Il termine Via della Seta fa riferimento all’insieme di percorsi e rotte commerciali che attraversavano l’Asia centrale per circa 8000 km e collegavano l’impero cinese a quello romano, lungo i quali si svolgevano degli scambi commerciali e culturali. Comprendeva almeno cinque itinerari marittimi, fluviali e terrestri; il principale, nel nord-ovest della Cina, partiva dalle antiche capitali Xi’an e Luoyang, attraversava poi l’arido e impervio corridoio del Gansu fino a raggiungere lo Xinjiang, nella remota Cina occidentale, e terminare oltre l’Asia Centrale e l’Europa. La Via della Seta attraversava regioni e territori molto diversi tra loro e metteva in contatto persone di culture differenti. Era quindi un affascinante percorso alla scoperta di nuovi mondi, accuratamente descritto nei resoconti di viaggio di alcuni mercanti di passaggio, tra cui il veneziano Marco Polo.

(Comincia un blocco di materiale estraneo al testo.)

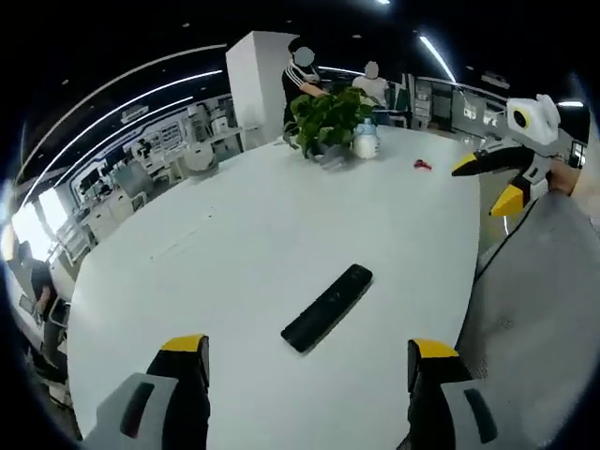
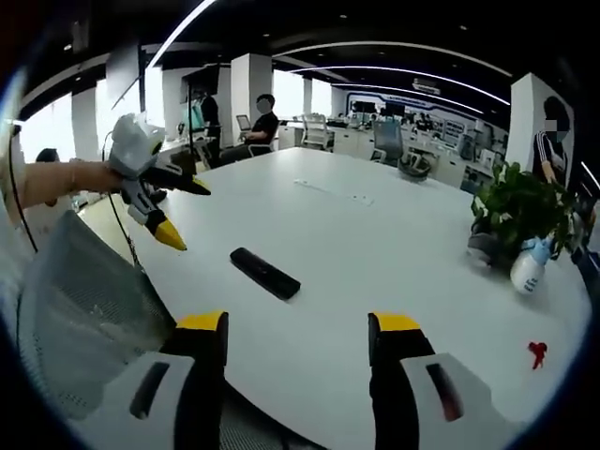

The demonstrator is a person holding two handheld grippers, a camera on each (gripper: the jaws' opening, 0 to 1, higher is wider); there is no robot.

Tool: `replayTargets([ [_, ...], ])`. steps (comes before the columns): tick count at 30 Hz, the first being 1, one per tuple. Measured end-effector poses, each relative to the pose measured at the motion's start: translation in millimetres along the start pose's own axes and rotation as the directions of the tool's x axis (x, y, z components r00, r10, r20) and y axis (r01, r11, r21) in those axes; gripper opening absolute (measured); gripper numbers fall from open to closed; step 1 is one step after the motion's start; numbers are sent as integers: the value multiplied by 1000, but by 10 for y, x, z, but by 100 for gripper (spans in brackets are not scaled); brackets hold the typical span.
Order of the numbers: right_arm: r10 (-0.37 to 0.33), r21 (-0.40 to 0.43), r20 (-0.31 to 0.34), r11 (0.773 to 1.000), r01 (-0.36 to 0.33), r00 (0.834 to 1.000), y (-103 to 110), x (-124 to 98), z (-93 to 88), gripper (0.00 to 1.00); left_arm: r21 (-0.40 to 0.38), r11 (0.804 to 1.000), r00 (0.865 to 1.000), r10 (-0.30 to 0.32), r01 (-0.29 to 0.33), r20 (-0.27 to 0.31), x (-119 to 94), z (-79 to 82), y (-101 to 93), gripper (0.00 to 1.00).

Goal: Press the specified remote control buttons in sequence, fully releasing each button before pressing the next.

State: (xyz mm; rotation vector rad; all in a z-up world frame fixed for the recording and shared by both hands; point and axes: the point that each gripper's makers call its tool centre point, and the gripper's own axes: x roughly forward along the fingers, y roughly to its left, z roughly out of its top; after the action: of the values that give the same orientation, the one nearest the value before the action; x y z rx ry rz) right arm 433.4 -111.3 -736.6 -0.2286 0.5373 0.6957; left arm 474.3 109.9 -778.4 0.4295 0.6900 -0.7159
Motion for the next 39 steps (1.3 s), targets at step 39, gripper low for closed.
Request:
replayTargets([
  [39,-8,-2,-13,1000,8,1000,-21,-1,-27,60,322,896,915,-185,307,-358,526,-240,-24,80],
])
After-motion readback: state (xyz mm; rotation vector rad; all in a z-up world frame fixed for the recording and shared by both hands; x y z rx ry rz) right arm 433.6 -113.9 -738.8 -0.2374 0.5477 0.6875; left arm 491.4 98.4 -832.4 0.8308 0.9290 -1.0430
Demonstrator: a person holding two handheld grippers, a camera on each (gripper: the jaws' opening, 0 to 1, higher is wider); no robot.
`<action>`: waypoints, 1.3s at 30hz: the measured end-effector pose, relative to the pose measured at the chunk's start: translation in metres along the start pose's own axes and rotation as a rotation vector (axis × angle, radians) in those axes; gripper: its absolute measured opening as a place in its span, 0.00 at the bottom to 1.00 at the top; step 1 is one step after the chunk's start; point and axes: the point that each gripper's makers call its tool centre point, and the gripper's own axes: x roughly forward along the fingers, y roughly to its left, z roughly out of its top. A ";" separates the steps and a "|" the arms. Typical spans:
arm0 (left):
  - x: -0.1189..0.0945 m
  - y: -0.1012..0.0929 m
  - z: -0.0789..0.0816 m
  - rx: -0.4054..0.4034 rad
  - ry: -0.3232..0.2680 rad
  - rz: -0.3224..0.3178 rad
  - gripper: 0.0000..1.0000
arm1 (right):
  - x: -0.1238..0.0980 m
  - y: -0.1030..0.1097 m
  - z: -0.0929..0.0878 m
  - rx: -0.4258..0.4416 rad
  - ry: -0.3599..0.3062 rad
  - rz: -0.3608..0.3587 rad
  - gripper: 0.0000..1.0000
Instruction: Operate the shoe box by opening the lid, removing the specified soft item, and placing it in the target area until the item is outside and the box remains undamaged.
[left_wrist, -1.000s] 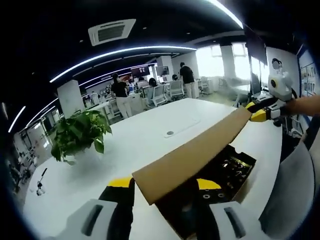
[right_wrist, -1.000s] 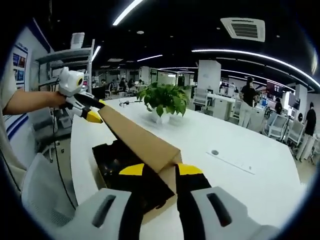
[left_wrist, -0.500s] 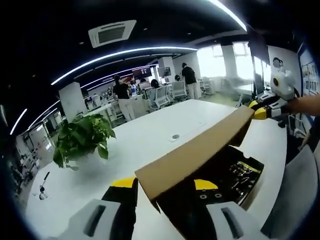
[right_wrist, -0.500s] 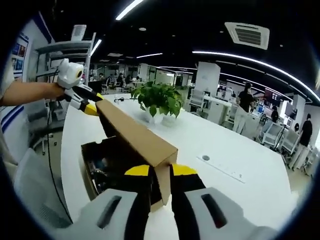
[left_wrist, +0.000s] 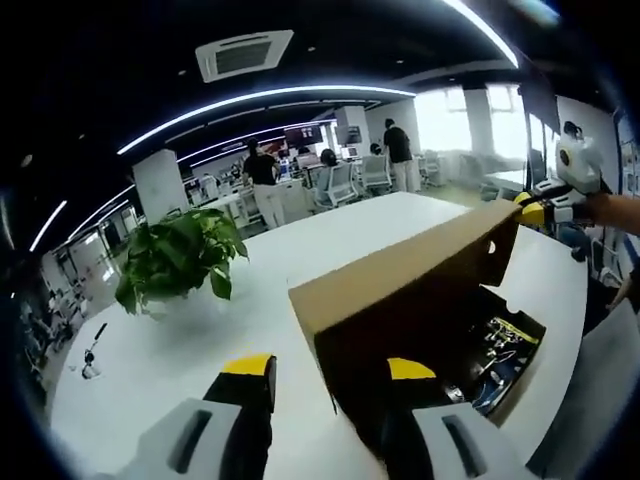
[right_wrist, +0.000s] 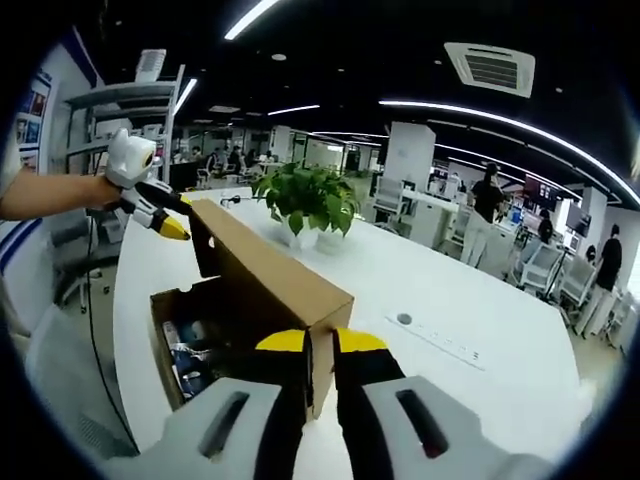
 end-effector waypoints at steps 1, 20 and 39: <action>0.001 0.000 -0.003 0.000 0.008 0.002 0.41 | 0.001 -0.001 0.001 -0.002 0.000 -0.001 0.06; 0.035 0.005 -0.047 -0.106 0.107 0.034 0.28 | 0.025 -0.029 0.009 0.008 0.006 -0.023 0.05; 0.067 0.006 -0.059 -0.135 0.148 0.038 0.14 | 0.051 -0.054 0.009 0.051 0.010 -0.070 0.04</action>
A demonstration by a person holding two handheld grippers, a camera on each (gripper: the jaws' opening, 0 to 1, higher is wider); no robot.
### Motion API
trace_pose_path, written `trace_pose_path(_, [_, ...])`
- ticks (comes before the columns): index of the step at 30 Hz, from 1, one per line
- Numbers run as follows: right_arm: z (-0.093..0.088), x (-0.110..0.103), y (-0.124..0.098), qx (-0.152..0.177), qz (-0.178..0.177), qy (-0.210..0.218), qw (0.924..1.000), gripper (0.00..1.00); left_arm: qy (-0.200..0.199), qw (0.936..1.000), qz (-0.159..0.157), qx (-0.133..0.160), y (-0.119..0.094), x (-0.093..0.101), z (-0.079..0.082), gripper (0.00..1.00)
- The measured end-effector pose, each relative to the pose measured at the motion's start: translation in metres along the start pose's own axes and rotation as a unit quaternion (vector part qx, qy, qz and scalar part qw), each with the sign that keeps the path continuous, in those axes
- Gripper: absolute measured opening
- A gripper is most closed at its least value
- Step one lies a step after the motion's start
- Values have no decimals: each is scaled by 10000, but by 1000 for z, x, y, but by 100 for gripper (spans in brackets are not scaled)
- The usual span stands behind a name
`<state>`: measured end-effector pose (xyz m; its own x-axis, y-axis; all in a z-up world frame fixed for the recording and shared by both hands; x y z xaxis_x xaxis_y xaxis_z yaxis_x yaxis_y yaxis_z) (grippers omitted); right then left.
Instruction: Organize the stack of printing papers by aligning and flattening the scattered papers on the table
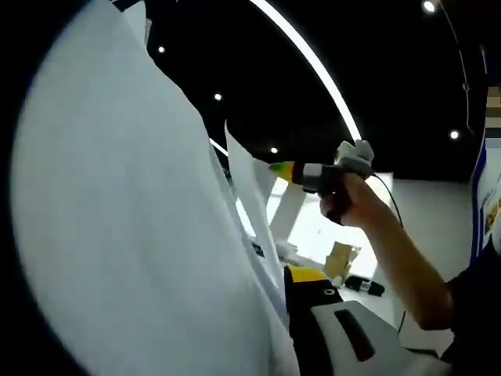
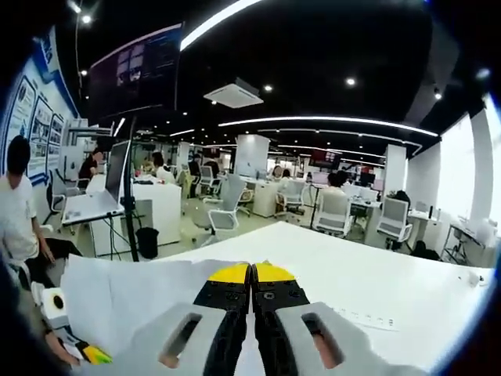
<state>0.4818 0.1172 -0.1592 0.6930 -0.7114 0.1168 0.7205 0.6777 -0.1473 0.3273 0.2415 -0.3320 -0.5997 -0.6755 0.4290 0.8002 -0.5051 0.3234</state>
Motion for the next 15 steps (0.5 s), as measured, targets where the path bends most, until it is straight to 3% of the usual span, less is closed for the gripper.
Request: trace_pose_path(15, [-3,-36,15,-158,266,47,9995,0,11,10000,7,-2,-1,0,2,20])
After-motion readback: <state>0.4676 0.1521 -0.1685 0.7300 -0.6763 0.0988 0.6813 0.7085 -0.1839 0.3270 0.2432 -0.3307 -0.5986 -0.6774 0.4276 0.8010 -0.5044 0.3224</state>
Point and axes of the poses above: the point that each gripper's makers call its tool centre point, and the gripper's own axes: y roughly forward along the fingers, x roughly to its right, z roughly out of its top, the point moved 6 cm from there along -y, roughly backward along the fingers
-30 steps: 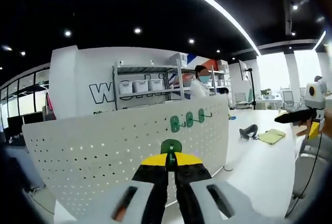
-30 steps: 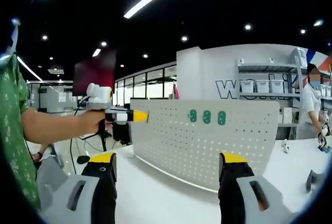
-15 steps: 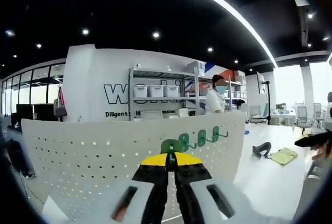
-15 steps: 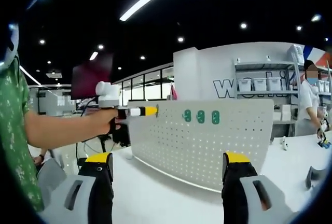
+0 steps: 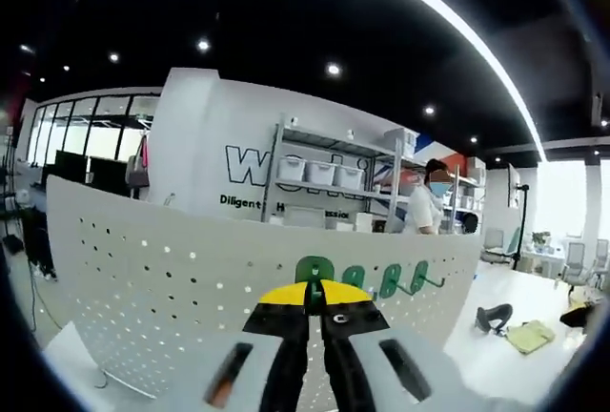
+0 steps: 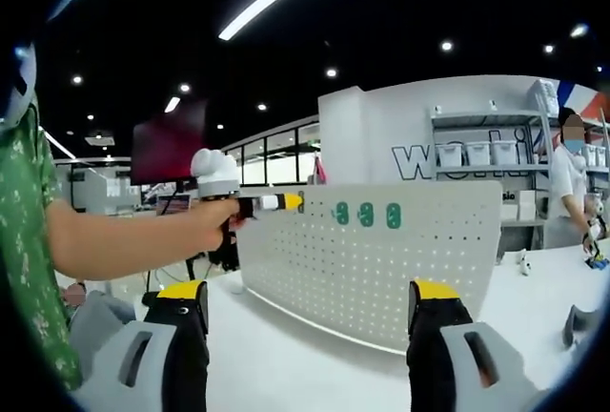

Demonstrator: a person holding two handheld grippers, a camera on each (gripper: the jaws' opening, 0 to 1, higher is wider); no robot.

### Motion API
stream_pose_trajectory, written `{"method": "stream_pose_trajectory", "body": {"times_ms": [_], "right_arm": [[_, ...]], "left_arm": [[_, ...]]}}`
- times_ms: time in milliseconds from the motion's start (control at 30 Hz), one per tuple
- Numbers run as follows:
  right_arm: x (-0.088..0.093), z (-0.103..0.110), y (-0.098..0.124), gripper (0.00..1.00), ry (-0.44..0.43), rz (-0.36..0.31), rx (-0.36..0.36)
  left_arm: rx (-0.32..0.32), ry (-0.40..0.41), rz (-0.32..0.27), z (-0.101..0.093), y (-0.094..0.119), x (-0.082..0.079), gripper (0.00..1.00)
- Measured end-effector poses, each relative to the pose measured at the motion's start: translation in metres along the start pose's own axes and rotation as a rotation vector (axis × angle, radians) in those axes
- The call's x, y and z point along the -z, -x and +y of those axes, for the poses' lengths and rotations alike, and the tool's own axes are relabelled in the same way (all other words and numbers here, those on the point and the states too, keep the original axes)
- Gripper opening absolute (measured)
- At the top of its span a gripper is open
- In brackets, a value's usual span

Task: Insert the hook assembly into the mounting plate slot until the hook locks in place.

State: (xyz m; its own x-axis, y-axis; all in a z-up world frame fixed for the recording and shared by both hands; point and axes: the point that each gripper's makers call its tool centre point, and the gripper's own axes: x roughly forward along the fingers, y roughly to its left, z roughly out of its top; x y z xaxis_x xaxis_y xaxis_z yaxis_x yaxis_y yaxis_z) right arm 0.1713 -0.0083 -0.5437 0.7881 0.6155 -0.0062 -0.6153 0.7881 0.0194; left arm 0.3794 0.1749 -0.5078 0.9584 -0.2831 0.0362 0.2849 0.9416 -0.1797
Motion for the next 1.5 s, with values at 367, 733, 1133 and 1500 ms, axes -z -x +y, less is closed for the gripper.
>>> {"method": "stream_pose_trajectory", "body": {"times_ms": [367,733,1133,1500], "right_arm": [[0.003,-0.004,0.000,0.87,-0.014,0.003,0.001],[0.007,-0.005,-0.002,0.87,-0.020,0.014,-0.005],[0.006,-0.004,-0.004,0.86,-0.025,0.013,-0.005],[0.004,-0.005,-0.004,0.85,-0.034,0.005,0.001]], "left_arm": [[-0.048,-0.007,0.006,-0.004,-0.020,0.009,0.03],[-0.081,-0.011,-0.001,0.001,-0.032,0.008,0.03],[-0.104,-0.001,0.010,0.005,-0.038,0.013,0.04],[-0.109,-0.075,0.026,0.002,-0.040,0.015,0.04]]}}
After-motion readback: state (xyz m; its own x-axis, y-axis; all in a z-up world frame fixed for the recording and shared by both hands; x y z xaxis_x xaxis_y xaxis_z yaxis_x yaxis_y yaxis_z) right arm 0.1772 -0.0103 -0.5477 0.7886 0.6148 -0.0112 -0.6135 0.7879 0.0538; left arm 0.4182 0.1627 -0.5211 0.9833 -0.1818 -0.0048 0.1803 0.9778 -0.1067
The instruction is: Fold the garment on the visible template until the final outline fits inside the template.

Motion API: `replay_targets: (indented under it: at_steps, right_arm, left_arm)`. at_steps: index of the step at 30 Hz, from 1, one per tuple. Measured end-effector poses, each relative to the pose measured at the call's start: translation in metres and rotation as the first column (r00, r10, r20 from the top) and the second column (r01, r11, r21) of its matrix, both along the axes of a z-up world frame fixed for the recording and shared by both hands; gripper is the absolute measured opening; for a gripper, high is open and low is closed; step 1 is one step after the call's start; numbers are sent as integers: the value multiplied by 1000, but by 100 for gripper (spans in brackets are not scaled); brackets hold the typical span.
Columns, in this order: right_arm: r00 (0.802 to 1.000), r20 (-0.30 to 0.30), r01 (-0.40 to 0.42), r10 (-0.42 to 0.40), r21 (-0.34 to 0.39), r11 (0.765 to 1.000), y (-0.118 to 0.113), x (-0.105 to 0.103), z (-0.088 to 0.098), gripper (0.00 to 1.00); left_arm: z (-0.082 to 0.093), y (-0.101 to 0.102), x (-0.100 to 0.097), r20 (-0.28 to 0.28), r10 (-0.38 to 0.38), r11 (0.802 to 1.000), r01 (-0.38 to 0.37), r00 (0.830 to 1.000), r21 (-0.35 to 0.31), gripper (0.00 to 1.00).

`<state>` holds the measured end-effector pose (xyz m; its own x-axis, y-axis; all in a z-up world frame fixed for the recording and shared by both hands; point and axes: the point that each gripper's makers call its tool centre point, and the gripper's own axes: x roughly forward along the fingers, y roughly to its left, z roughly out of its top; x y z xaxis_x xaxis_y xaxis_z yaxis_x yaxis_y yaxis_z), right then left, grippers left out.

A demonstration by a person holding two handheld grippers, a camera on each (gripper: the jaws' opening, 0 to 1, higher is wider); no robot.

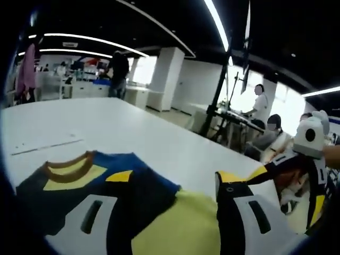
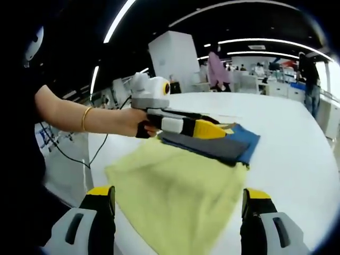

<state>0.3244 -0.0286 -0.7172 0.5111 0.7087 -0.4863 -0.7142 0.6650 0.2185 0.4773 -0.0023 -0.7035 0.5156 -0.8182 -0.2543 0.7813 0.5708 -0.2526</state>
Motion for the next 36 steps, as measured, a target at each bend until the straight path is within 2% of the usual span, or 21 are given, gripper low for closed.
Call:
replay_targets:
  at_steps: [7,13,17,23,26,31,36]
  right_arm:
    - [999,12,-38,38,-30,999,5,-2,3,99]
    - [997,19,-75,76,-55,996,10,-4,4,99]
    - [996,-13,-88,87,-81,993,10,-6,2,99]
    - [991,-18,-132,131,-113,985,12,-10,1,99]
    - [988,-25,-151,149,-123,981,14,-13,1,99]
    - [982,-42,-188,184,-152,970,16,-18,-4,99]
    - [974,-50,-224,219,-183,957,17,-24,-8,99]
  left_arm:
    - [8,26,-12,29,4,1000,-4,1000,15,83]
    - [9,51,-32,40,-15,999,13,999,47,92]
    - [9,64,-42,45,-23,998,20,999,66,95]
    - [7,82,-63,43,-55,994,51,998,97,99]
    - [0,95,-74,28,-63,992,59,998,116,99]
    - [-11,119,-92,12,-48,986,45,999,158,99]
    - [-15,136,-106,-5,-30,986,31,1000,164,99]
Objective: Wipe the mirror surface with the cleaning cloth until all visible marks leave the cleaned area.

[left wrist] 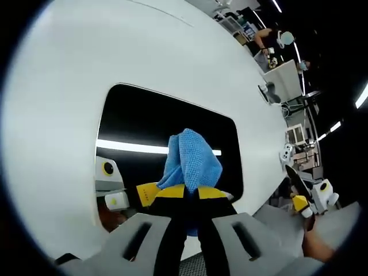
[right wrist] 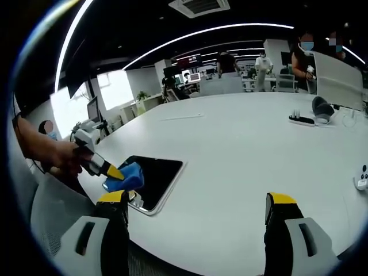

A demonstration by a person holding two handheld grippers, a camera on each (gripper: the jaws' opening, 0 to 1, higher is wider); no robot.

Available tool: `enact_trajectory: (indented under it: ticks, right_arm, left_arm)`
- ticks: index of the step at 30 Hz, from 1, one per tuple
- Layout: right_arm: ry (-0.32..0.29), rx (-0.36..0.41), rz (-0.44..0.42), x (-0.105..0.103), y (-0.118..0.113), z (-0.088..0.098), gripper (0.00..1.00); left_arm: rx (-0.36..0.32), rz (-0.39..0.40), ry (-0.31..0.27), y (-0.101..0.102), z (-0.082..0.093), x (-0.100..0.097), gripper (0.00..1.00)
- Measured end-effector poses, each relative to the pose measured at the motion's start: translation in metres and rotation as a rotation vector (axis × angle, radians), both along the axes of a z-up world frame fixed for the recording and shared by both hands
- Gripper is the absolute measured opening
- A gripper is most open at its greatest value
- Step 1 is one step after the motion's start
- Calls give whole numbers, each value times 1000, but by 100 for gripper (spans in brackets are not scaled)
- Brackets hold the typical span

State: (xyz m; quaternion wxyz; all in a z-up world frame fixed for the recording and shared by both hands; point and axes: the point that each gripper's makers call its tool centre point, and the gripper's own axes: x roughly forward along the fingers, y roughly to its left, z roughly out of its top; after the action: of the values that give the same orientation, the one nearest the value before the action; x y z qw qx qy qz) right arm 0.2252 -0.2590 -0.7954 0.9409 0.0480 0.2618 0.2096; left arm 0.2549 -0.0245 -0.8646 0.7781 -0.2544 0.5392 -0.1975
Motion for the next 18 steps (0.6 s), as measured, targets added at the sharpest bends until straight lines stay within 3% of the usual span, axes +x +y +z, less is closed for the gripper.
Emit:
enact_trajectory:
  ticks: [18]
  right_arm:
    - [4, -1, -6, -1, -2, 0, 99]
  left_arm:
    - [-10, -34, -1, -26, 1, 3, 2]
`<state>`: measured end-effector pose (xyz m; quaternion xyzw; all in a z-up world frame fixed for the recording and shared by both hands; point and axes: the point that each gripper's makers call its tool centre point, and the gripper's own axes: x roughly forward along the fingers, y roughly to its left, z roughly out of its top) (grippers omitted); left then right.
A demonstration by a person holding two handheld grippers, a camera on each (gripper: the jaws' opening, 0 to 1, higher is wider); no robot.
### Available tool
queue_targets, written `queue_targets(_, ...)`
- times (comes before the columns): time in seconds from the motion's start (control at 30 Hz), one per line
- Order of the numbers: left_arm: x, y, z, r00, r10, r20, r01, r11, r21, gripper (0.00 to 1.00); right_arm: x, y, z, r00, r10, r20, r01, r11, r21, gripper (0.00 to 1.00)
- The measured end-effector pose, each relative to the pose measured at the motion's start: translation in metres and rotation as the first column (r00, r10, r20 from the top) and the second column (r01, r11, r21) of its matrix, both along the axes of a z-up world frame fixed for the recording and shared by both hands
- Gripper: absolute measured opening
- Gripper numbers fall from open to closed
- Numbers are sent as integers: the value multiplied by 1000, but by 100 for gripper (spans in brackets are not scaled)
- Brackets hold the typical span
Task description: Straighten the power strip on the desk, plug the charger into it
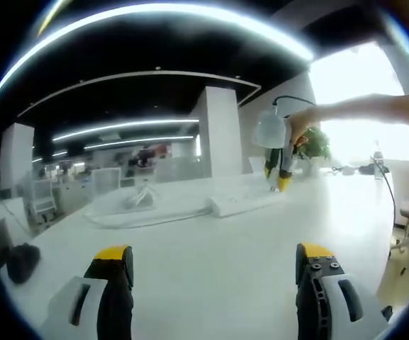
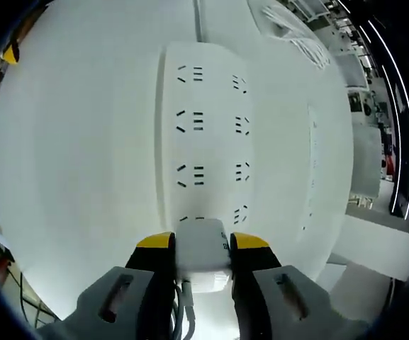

La Via della Seta, in realtà, era ed è un insieme di percorsi e rotte commerciali. Annunciata nel 2013 dal presidente cinese Xi Jinping e promossa sin dalle prime battute dal primo ministro Li Keqiang nel corso di diversi viaggi in Europa e Asia, con la “Nuova via della seta” presentata dal governo cinese come il primo passo per “rinforzare la connettività regionale e costruire un radioso futuro condiviso”, come dichiarato nel marzo 2015 dall’agenzia di stampa Xinhua, di una Cina che si pone al centro del mondo, alla luce degli ultimi avvenimenti della guerra tra Russia e Ucraina e una situazione mondiale particolare, come pensa di sfondare visto che l’Unione europea, dal canto suo, si è focalizzata fin dall’inizio solo sulle questioni legali? Infatti, i Paesi comunitari temono che la Cina possa egemonizzare gli appalti infrastrutturali frenando la libera concorrenza, chiedendo a Pechino maggiore trasparenza. Ed oggi come si porrà alla luce di quanto successo alle porte di casa nostra e dell’atteggiamento avuto dalla Cina? E la Cina come si comporterà con quelli che dovrebbero essere i suoi partner commerciali?